- [EXERCISE AIM]
With pictures excluded, repeat exactly the lines from the one containing "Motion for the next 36" through the last line of the material below.

LISTED RECORDS: Begin

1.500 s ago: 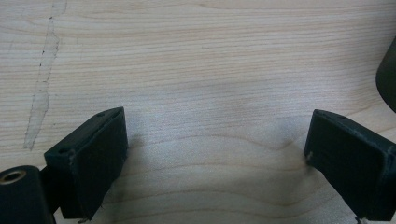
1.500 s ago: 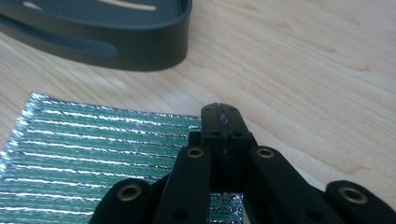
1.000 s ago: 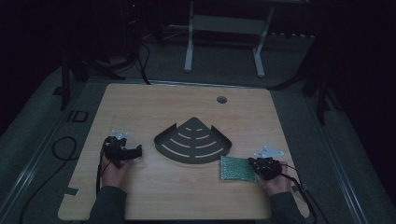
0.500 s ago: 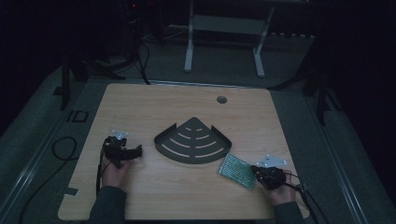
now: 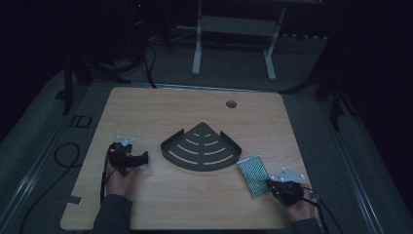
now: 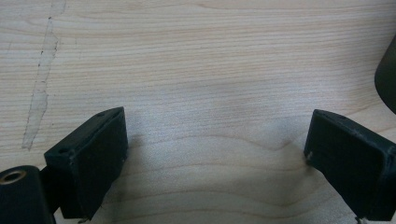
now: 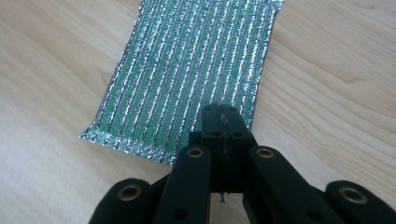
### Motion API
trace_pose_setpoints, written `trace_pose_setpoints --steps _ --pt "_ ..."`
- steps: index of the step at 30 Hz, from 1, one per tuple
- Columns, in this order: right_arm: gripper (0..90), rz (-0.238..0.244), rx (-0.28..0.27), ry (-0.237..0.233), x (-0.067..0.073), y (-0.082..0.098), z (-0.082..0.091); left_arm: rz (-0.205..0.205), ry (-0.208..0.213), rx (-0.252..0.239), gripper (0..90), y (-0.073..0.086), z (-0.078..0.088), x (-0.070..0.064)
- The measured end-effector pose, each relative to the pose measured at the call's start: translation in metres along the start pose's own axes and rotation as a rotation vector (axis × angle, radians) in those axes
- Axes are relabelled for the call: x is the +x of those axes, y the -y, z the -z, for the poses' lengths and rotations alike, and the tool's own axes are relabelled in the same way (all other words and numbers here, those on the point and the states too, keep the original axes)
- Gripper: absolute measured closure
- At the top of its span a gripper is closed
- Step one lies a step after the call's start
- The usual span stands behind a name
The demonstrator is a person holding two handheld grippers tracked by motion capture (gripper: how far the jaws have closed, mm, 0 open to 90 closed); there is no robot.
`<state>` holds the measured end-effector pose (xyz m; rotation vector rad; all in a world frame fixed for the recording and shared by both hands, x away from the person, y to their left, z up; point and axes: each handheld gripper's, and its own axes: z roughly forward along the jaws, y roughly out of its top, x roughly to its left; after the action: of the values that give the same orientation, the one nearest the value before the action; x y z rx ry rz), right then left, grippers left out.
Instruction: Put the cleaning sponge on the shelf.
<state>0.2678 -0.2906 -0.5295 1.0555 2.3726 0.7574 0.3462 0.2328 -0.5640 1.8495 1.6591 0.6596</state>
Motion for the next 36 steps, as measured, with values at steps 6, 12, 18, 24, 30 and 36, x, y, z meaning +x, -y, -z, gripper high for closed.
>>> trace_pose_setpoints --steps 6,12,18,24,30,36 --pt "89.8 0.027 0.017 -0.014 -0.001 0.006 0.007 0.000 0.000 0.000 6.5 0.000 0.000 0.000" --pt "89.4 0.012 0.016 -0.027 -0.010 0.006 0.008 0.001 0.000 -0.002 6.5 0.000 0.000 0.000" --pt "87.7 0.021 0.003 -0.041 -0.010 -0.004 0.008 0.001 0.001 -0.003 6.5 0.000 0.000 -0.001" --pt "84.9 0.048 0.015 -0.030 -0.018 -0.025 0.004 0.001 0.002 -0.003 6.5 0.000 0.000 -0.001" --pt "83.4 0.056 0.048 -0.038 -0.027 -0.041 -0.006 0.001 0.002 -0.003 6.5 0.000 0.000 -0.001" --pt "81.7 0.042 0.117 -0.070 -0.036 -0.050 -0.016 0.001 0.002 -0.003 6.5 0.000 0.000 -0.001"
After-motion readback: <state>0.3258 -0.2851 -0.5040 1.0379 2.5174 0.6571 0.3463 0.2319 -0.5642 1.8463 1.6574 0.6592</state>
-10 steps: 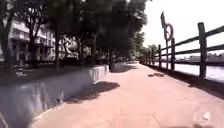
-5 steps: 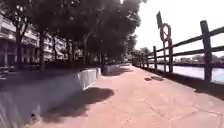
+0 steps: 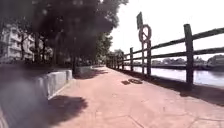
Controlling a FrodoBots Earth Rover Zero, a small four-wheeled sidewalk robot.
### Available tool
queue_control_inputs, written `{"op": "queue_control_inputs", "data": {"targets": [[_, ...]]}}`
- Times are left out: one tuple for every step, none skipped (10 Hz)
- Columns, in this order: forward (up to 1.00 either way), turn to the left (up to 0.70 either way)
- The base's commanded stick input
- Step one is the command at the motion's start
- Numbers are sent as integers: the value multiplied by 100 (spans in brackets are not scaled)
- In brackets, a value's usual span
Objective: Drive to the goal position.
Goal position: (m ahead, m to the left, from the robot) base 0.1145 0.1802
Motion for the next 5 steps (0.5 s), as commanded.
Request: {"op": "queue_control_inputs", "data": {"targets": [[0,0],[0,0],[0,0],[0,0],[0,0]]}}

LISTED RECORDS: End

- [ANSWER BOX]
Motion for the next 36 steps, as measured, with values at steps 6, 12, 18, 24, 30 and 36, x, y, z meaning +x, -y, -z, gripper high for closed.
>>> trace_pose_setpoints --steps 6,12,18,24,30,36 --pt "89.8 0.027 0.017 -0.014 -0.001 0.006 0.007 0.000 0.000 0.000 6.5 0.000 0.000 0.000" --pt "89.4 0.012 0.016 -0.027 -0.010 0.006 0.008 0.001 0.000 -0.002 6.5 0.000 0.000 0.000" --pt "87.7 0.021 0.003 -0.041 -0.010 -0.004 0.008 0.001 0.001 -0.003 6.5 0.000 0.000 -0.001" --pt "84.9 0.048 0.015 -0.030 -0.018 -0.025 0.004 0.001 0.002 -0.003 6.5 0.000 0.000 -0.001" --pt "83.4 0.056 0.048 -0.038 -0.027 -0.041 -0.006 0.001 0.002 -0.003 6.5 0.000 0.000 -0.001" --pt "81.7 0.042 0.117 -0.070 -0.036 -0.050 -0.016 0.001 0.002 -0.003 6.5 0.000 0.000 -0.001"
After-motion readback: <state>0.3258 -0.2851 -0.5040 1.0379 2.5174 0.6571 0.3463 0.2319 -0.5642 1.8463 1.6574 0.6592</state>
-10 steps: 
-5 steps: 
+0 steps: 
Controlling a FrodoBots Earth Rover Zero, a small four-wheeled sidewalk robot.
### Available tool
queue_control_inputs, written `{"op": "queue_control_inputs", "data": {"targets": [[_, ...]]}}`
- Times are left out: one tuple for every step, none skipped (10 Hz)
- Columns, in this order: forward (up to 1.00 either way), turn to the left (up to 0.70 either way)
- The base's commanded stick input
- Step one is the command at the motion's start
- Numbers are sent as integers: the value multiplied by 100 (spans in brackets are not scaled)
- In brackets, a value's usual span
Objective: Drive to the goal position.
Goal position: (m ahead, m to the left, from the robot) base 0.1145 0.1802
Motion for the next 5 steps (0.5 s), as commanded.
Request: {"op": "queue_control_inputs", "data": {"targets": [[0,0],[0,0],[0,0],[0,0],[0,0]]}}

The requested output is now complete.